Noting that Assange has an upcoming extradition hearing in London to decide whether he'll be sent to the US to stand trial, Lauria said, "This might give them pause, because they will be siding with the US government to send a man to be tried for practicing journalism. So this might actually help him if it inhibits Britain from extraditing him." He also noted that a new British government might help Assange's situation.
In an April 28 story, the Post's Margaret Sullivan blasted Assange for WikiLeaks' publishing of the hacked DNC emails, lecturing them on how to "handle hacked information responsibly and thoughtfully" by drawing sharp contrasts with WikiLeaks' publishing of the document without commentary or pruning, and the practices of paragon of journalistic integrity BuzzFeed News (which has never, ever rushed to publish a story before verifying it before), the advice of a Columbia Journalism School professor and, by extension, the Post itself.
"In short: Don't publish weaponized gossip. Verify relentlessly. Nail down, and emphasize, the source of the hack and its motivation. And be transparent with news consumers," Sullivan says, "or be prepared to become, in that dreaded phrase, ‘the de facto instrument' of a foreign adversary's fondest hopes."

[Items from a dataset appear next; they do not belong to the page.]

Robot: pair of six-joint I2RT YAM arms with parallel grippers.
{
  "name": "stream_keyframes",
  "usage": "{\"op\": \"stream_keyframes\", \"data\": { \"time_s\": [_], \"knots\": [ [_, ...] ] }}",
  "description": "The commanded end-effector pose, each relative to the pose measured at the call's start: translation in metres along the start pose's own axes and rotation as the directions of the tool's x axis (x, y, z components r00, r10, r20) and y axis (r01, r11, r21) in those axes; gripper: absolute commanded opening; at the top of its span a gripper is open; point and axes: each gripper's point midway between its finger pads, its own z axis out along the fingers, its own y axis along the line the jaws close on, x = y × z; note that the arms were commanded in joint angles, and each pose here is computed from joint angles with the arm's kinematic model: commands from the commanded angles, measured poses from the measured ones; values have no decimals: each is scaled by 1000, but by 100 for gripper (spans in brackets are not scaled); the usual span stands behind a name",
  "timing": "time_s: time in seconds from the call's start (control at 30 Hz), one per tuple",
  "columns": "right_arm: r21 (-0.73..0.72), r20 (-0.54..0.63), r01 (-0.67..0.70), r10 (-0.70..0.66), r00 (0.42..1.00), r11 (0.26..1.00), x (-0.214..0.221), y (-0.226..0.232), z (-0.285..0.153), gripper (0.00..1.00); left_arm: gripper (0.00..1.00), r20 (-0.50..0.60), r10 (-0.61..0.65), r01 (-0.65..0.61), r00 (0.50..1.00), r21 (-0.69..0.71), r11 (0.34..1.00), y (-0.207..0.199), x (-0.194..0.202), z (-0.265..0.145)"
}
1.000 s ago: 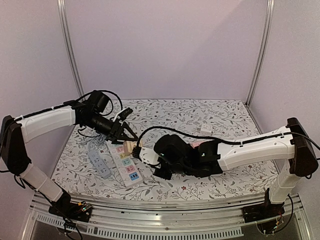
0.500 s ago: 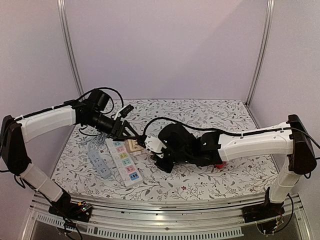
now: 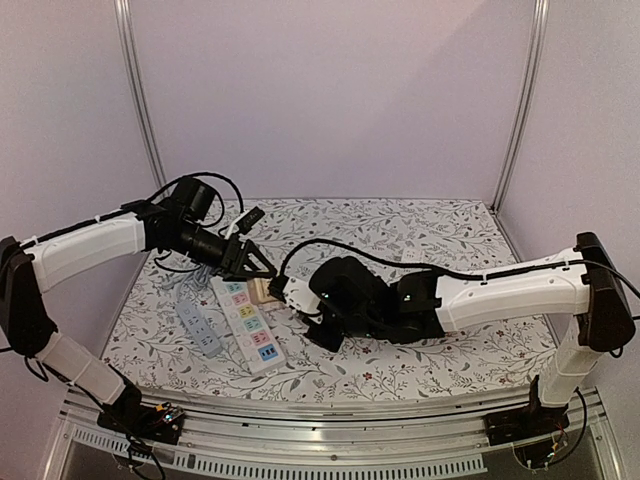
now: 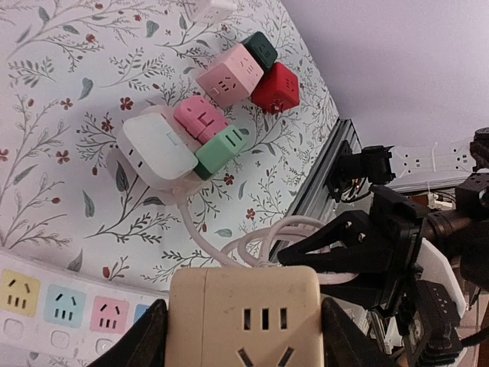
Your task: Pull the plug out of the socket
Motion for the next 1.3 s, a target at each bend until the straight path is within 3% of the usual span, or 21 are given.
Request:
{"op": "stream_keyframes", "data": {
  "time_s": [0.0,0.5,0.7,0.87,1.07,1.27],
  "knots": [
    [-34,87,51,-48,995,998,-25,30,-14,0,0,159,36,-14,987,-139,990,24,-31,-26],
    [-64,132,69,-60,989,996,-38,54,-33,0,0,222,48,9,974,-250,968,40,-37,-41],
    [56,98,79,-84,992,995,-31,28,-26,0,0,188,44,-12,981,-171,985,30,-35,-33],
    [61,96,6,-12,995,998,-29,-3,-21,0,0,143,98,-83,985,-110,990,9,-27,-23],
    [171,86,-44,30,996,984,-32,-50,-9,0,0,97,136,-132,986,-48,990,-9,-18,-14],
    [172,74,-29,16,997,985,-34,-50,1,0,0,89,141,-136,986,-60,989,-9,-17,-13]
  ]
}}
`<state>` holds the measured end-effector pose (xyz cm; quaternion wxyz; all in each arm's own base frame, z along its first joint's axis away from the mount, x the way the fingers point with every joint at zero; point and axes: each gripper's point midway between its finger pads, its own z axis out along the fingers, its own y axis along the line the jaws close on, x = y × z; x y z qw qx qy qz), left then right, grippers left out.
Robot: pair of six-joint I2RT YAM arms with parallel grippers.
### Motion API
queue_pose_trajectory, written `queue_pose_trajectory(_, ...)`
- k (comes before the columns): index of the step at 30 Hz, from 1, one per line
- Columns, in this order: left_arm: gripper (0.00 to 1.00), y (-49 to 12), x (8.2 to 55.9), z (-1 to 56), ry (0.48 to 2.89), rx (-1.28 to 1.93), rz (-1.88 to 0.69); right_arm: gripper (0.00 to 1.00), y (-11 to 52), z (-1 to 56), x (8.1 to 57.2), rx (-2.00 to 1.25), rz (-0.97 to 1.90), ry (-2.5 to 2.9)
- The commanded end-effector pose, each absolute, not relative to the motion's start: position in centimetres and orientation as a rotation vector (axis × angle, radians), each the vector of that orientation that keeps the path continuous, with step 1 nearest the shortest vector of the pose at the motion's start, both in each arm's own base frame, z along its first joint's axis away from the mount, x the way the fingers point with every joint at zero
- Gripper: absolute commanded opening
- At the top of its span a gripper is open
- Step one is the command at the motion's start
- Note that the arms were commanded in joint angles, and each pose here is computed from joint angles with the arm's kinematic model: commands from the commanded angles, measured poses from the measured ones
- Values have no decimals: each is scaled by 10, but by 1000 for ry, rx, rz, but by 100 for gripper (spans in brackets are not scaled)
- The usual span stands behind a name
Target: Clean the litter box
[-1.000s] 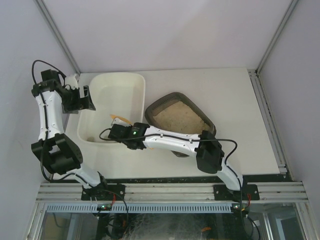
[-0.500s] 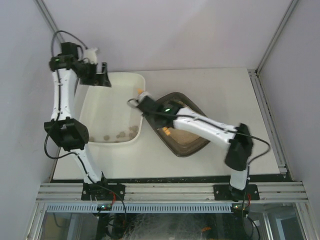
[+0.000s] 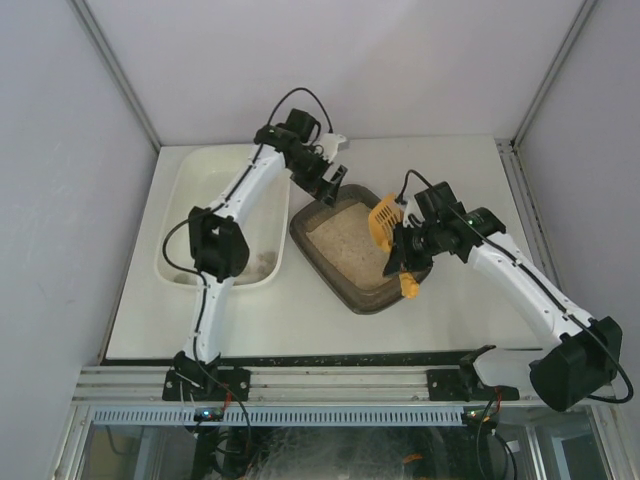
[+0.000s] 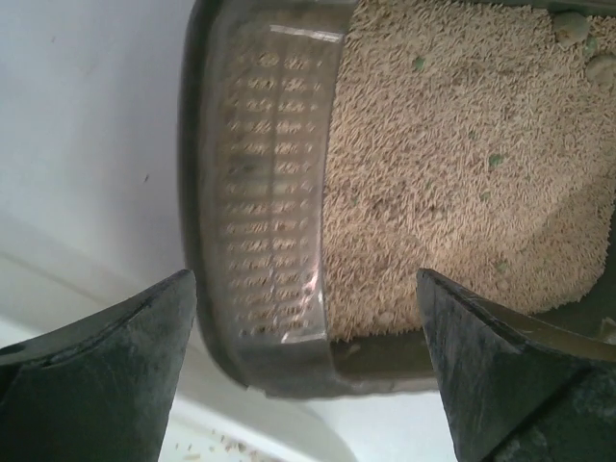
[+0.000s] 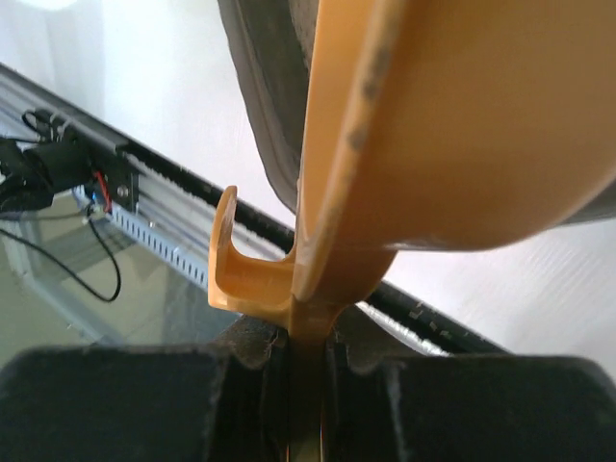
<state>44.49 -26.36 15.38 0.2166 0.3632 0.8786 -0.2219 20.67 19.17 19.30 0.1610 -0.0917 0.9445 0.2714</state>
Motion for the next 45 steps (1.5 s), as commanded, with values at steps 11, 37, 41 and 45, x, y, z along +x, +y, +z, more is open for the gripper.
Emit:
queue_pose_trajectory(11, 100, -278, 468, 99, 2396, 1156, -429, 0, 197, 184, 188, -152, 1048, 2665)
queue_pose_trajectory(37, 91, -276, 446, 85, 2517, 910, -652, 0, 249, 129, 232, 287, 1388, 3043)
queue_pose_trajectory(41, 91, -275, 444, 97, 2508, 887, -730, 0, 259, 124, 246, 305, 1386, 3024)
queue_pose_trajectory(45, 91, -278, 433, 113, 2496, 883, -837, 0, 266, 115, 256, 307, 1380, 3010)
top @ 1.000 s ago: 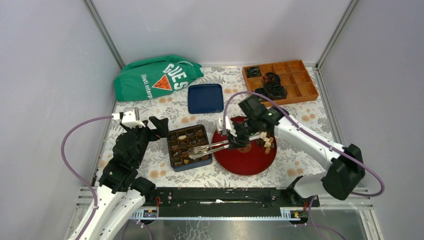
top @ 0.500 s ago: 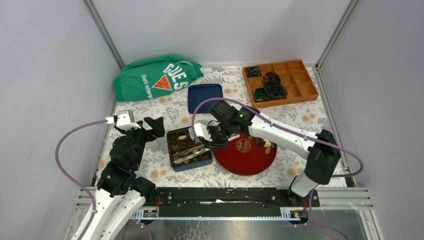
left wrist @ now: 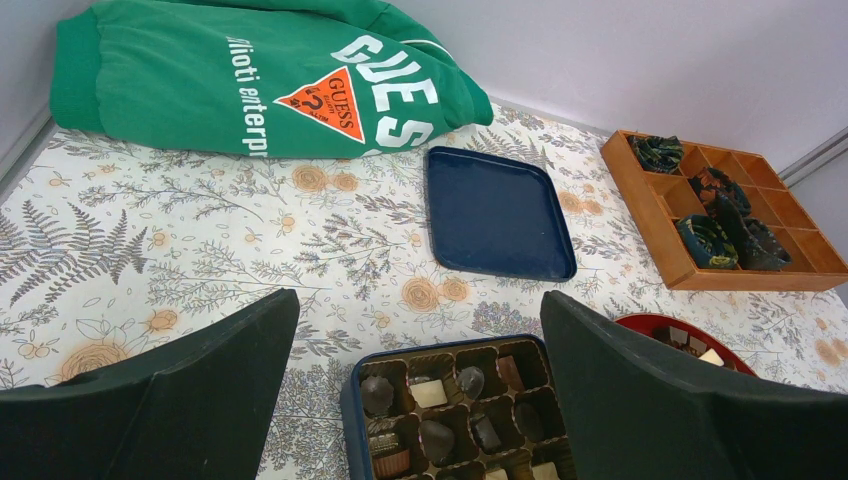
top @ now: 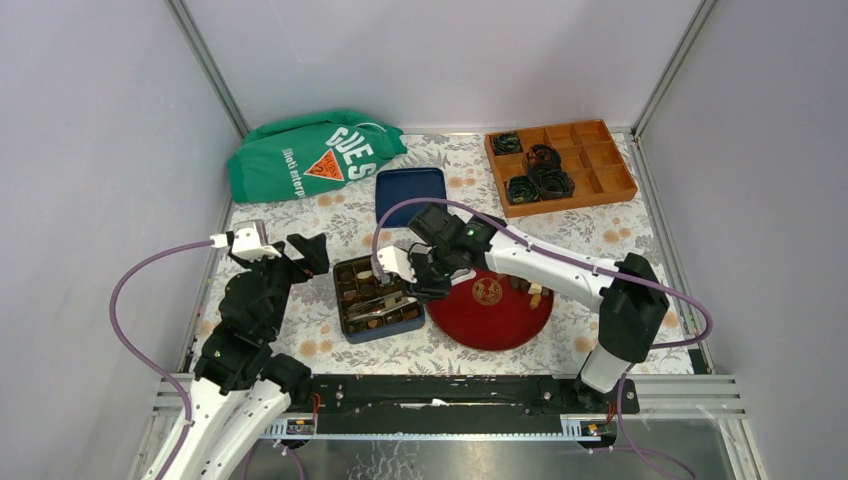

In other words, Assange deserves to be targeted by the US state, and even to be swept up in the false Russiagate narrative, because he published eye-opening things other news outlets wouldn't.
"They're trying to protect themselves," Lauria said. "They're saying, ‘He's doing something journalists don't do, therefore we're not doing this, therefore you're not going to be able to indict us for the same kinds of things.'"
Indeed, John Demers, the Justice Department's assistant attorney general for national security, told reporters Thursday Assange was "no journalist" but rather someone who engaged in "explicit solicitation of classified information."
Even further, a Friday piece by the Post's editorial board outright said, "We don't believe Mr. Assange's activities qualify as journalism, but the legal theory used against him could easily be applied to journalists."
"There is no law WikiLeaks broke" by publishing the names from the diplomatic cables contained in Manning's leaked documents, Lauria said, noting that two Guardian journalists published a password to the entire un-redacted Cablegate database, with source names in it that only intelligence agencies and governments could access, forcing Wikileaks to advance publication, in order to alert named informats to seek safety.
"That is why they say he's not a journalist. That is why the Washington Post is saying, and the New York Times, by the way, when he was first arrested… said, ‘We don't do that, we're respectable journalists, we don't break into computers,' and now the Post is going to say, ‘We don't reveal the names of informants.'" Lauria noted.
"So they're trying to defend, to protect themselves from future prosecution. But I don't think it's going to fly, necessarily."
Lauria also noted that publications like the Post opposed WikiLeaks' divulgences because of their own support for US militarism, including fanning the flames for the wars in Iraq and Afghanistan — wars in which WikiLeaks exposed the US engaging in war crimes.
"But now the Trump administration has gone too far with this indictment, and you've got a lot of people like the ACLU and others coming out. People here in Australia, Australian politicians, even the former foreign minister, Bob Carr, came out and said that they support Assange now," Lauria told Sputnik.
"Nobody in the Australian establishment here was saying anything in support of their own citizen, but suddenly this indictment has now caused some pretty right-wing [politicians] to come out in his defense, so this could be a positive thing if, in fact, everyone sees this for what it is."